Cells are aerobic, Gram-stain positive, spore-forming and rod-shaped with a cell size of 0.5–1.2 μm in width and 0.75–3.0 μm in length. Cells are motile by means of peritrichous flagella. The pH and temperature ranges for growth are 6.0–8.0 (optimum 7.0) and 25–45 °C (optimum 30 °C), respectively. Grows well in TSB medium with 1 % NaCl (w/v) and tolerates up to 5 % NaCl. Acids are produced from glycerol, l-arabinose, d-galactose, d-glucose, inositol, amygdalin, esculin, salicin and d-cellobiose. Positive for the following enzymatic reactions: alkaline phosphatase, esterase (C4), esterase lipase (C8), naphthol-AS-BI-phosphohydrolase, α-galactosidase, β-galactosidase and α-glucosidase; weakly positive reaction for acid phosphatase; and negative reactions for lipase (C14), leucine arylamidase, valine arylamidase, cystine arylamidase, α-mannosidase, β-glucuronidase, β-glucosidase, N-acetyl-β-glucosaminidase, trypsin and α-fucosidase. Positive reactions for Voges–Proskauer reaction, OPNG test, assimilation of d-glucose, inositol, amygdaloside, d-mannitol and l-rhamnose; negative for gelatin hydrolysis, urease, indole production, arginine dihydrolase, ornithine, citrate utilization, H2S production, assimilation of l-arabinose, amygdaloside, melibiose, d-sucrose and sorbitol. Carbon sources utilised are dextrin, Tween 40, amygdalin, inositol, maltose, maltotriose, d-mannose, β-methyl-d-glucoside, palatinose, d-ribose, d-trehalose, turanose, d-xylose, acetic acid, d-cellobiose, d-galactose, α-d-glucose, succinic acid, mono-methyl ester, l-alaninamide, d-alanine, l-alanine, l-glutamic acid, l-pyroglutamic acid, glycerol, adenosine, 2′-deoxy adenosine, thymidine, uridine, thymidine-5′-monophosphate.

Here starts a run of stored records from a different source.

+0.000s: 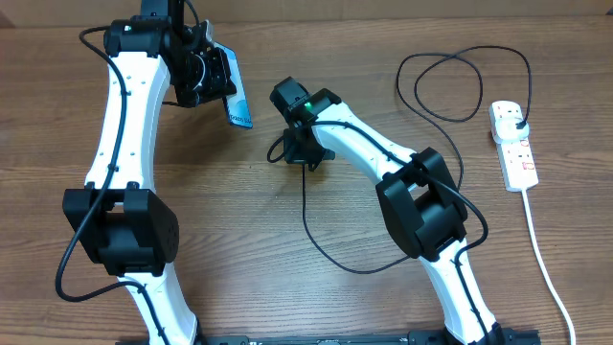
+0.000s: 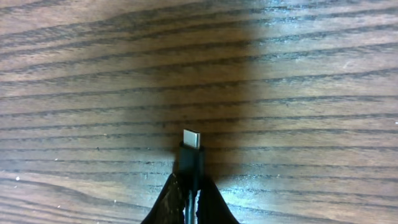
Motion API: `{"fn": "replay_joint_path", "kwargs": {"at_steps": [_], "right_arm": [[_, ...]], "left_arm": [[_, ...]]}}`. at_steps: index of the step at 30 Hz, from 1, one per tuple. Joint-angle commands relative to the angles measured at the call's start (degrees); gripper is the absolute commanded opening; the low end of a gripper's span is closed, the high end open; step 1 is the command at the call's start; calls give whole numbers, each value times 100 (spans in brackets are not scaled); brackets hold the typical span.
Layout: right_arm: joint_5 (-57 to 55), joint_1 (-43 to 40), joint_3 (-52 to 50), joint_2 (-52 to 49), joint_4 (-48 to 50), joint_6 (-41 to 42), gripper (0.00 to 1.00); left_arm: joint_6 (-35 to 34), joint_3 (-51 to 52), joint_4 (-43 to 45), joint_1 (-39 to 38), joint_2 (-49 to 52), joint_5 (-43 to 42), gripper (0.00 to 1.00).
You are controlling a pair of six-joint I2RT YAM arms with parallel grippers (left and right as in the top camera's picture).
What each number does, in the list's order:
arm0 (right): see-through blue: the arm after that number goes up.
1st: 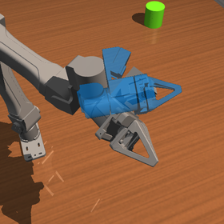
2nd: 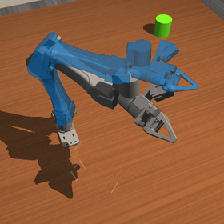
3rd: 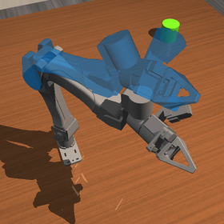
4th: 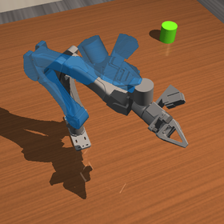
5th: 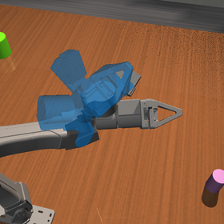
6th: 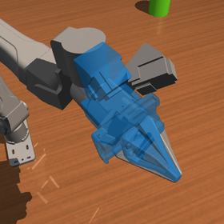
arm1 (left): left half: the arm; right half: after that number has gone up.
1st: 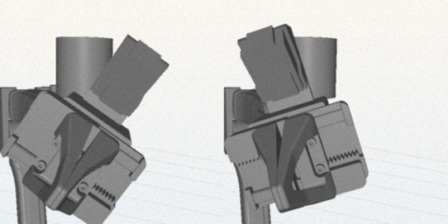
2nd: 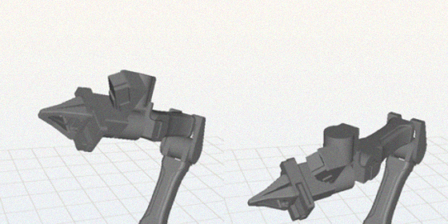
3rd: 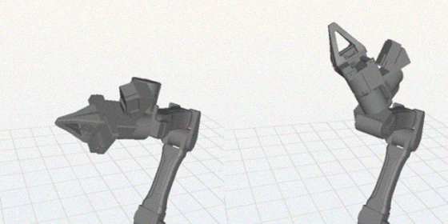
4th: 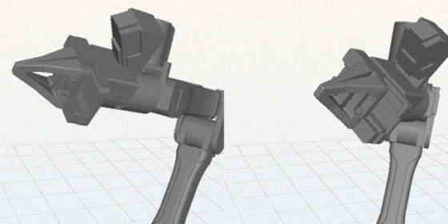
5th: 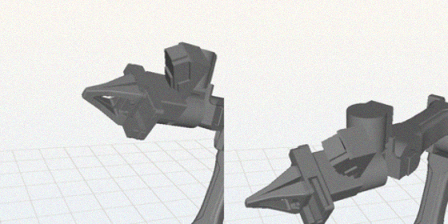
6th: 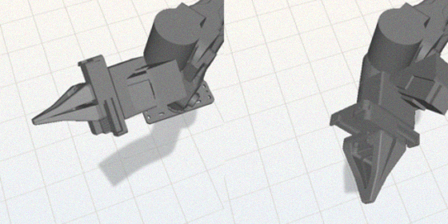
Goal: Plug charger to phone and switch on socket
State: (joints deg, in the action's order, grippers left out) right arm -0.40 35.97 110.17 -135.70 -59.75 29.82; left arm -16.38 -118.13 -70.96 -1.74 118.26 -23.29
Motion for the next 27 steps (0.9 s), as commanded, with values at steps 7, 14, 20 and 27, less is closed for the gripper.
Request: {"fn": "replay_joint_path", "kwargs": {"at_steps": [7, 14, 20, 27], "right_arm": [[227, -48, -4, -72, -271, -9, 4], [518, -131, 61, 614, -363, -361, 4], [1543, -634, 61, 1939, -385, -833, 4], [2164, -931, 61, 2761, -597, -1237, 4]], "left_arm": [[284, -85, 74, 22, -52, -522, 4], [1215, -85, 835, 35, -52, -2975, 4], [933, -85, 1961, 70, -52, -4577, 4], [164, -85, 2916, 184, -52, -5455, 4]]}}
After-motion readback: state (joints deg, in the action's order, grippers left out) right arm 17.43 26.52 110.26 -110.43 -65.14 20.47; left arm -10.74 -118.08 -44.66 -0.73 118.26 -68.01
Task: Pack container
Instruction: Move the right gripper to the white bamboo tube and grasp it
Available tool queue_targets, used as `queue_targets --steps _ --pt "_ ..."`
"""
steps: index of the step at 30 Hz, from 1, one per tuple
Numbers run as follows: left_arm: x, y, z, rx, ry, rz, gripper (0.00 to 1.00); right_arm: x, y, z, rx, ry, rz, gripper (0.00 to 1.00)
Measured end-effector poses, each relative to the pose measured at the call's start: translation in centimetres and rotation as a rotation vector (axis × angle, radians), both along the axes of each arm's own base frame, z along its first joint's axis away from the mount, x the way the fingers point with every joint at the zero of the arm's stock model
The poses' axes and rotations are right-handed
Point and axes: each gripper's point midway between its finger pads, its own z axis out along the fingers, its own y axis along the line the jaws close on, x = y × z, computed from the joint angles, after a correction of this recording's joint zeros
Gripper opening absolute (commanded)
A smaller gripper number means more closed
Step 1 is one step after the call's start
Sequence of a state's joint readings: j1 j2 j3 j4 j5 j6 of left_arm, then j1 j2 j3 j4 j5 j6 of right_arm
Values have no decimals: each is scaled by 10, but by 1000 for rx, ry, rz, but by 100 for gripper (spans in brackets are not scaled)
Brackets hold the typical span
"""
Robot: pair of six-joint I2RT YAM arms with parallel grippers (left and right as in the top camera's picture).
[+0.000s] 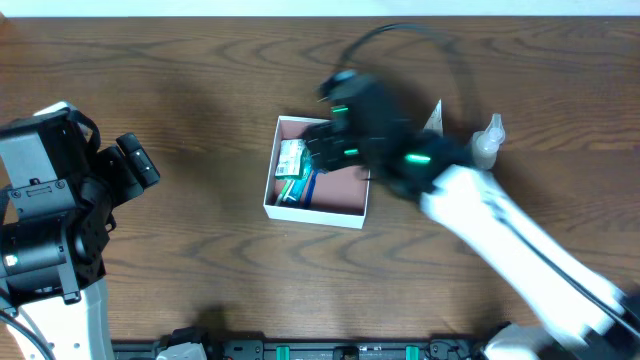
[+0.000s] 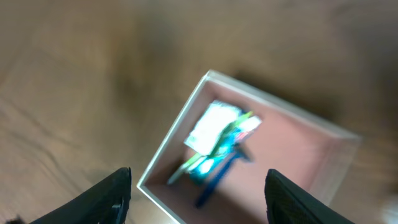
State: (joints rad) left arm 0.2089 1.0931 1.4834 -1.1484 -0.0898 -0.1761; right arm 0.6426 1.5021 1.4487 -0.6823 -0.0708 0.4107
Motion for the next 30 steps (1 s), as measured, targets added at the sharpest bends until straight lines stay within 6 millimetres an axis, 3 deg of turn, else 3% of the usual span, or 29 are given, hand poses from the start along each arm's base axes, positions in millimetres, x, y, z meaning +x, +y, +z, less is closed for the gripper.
queue_targets --steps 3,5,6,10,15,21,24,29,30 --pt "0 0 0 0 0 0 98 -1 -56 40 5 -64 -96 63" --pt "0 0 0 0 0 0 98 -2 -99 49 -33 -70 -191 63" --pt "0 0 0 0 0 0 98 -2 -109 47 -51 -66 -213 64" --pt "0 0 0 0 0 0 98 1 -140 19 -162 22 -278 66" --pt "0 0 0 0 0 0 98 19 -158 -23 -279 111 -328 67" --pt "0 0 0 0 0 0 98 38 -179 -49 -339 163 -389 63" --pt "0 0 0 0 0 0 98 44 -183 -65 -354 199 -392 50" --pt "0 0 0 0 0 0 98 53 -178 -87 -366 239 -368 1" --pt "0 0 0 0 0 0 98 54 -177 -89 -363 238 -364 1"
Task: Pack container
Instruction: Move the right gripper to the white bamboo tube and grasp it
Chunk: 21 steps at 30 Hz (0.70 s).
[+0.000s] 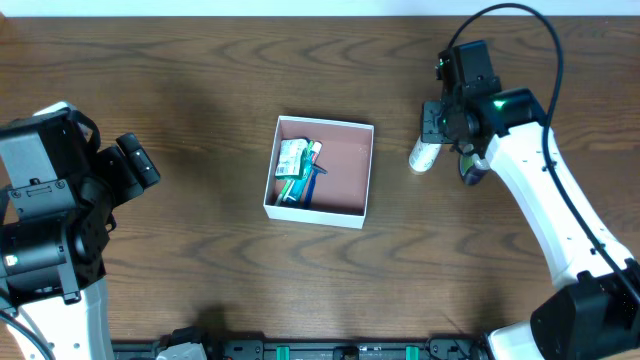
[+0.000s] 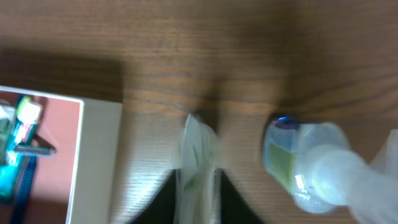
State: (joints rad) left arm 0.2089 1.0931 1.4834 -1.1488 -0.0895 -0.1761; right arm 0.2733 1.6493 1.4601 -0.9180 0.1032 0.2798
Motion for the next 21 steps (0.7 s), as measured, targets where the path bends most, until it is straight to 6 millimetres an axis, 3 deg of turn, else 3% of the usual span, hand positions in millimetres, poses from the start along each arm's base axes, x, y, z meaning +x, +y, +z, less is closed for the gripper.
queue_targets --steps 6,9,12,15,18,21 --pt "0 0 0 0 0 0 98 1 0 3 5 -12 -3 1" --pt "0 0 0 0 0 0 98 -4 1 15 18 -37 2 1" --pt "0 0 0 0 0 0 98 -17 2 50 46 -117 14 1" --pt "0 0 0 0 0 0 98 -40 10 101 89 -232 54 1" --pt "0 0 0 0 0 0 98 -66 30 144 140 -339 131 1" --pt "0 0 0 0 0 0 98 -85 53 165 194 -383 205 1"
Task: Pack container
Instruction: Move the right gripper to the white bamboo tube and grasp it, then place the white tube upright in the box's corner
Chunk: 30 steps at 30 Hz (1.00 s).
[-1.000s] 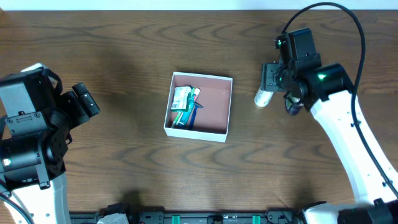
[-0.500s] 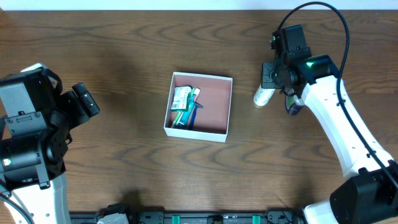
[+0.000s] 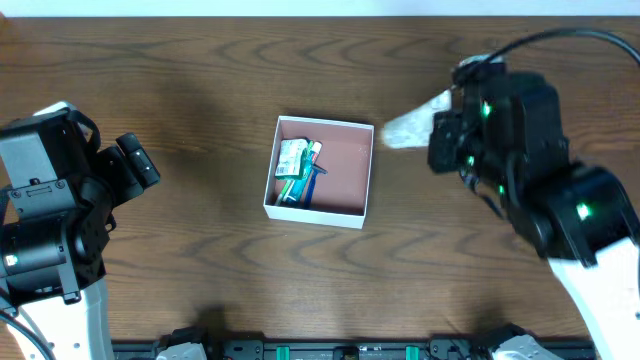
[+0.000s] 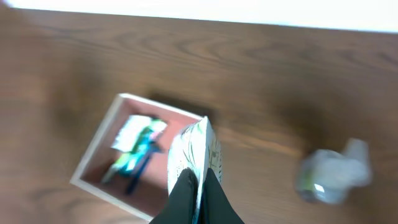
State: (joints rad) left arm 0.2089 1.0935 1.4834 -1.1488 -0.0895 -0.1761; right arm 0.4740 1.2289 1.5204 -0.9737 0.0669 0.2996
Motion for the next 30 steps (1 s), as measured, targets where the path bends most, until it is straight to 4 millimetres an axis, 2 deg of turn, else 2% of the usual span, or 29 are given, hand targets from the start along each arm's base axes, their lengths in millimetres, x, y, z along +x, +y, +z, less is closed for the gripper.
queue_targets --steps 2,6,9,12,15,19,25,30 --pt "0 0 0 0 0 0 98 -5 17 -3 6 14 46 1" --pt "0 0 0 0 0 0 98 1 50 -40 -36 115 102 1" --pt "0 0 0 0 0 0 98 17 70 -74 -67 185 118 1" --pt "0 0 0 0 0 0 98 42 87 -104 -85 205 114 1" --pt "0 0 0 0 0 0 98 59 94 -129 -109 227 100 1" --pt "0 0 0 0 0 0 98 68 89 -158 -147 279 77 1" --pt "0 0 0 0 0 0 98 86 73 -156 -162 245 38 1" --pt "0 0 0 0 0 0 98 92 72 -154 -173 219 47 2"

Does not utilise α-cyclodextrin, glycogen, inulin, mannan, tween 80, N-acetyl-β-d-mannosamine, l-arabinose, d-fructose, gentiobiose, lactulose, d-melibiose, α-methyl-d-galactoside, d-psicose-β-hydroxybutyric acid, d-psicose, l-rhamnose, d-sorbitol, xylitol, d-malic acid, pyruvic acid, succinic acid, l-serine and putrescine. The cell-wall peptidoglycan contains meso-diaminopimelic acid. The major fatty acids are anteiso-C15:0, C16:0 and iso-C16:0. The major polar lipids are diphosphatidylglycerol, phosphatidylethanolamine, phosphatidylglycerol, one unidentified phospholipid and three unidentified lipids. The major isoprenoid quinone is MK-7. The genomic DNA G+C content of the type strain is 48 mol% as determined by the T m method.

The type strain is LAM0705T (=ACCC 06427T = JCM 19843T), which was isolated from the rhizosphere of Populus alba in the Third Hospital of Peking University. The GenBank accession number of the 16S rRNA gene sequence of the type strain is KJ000069.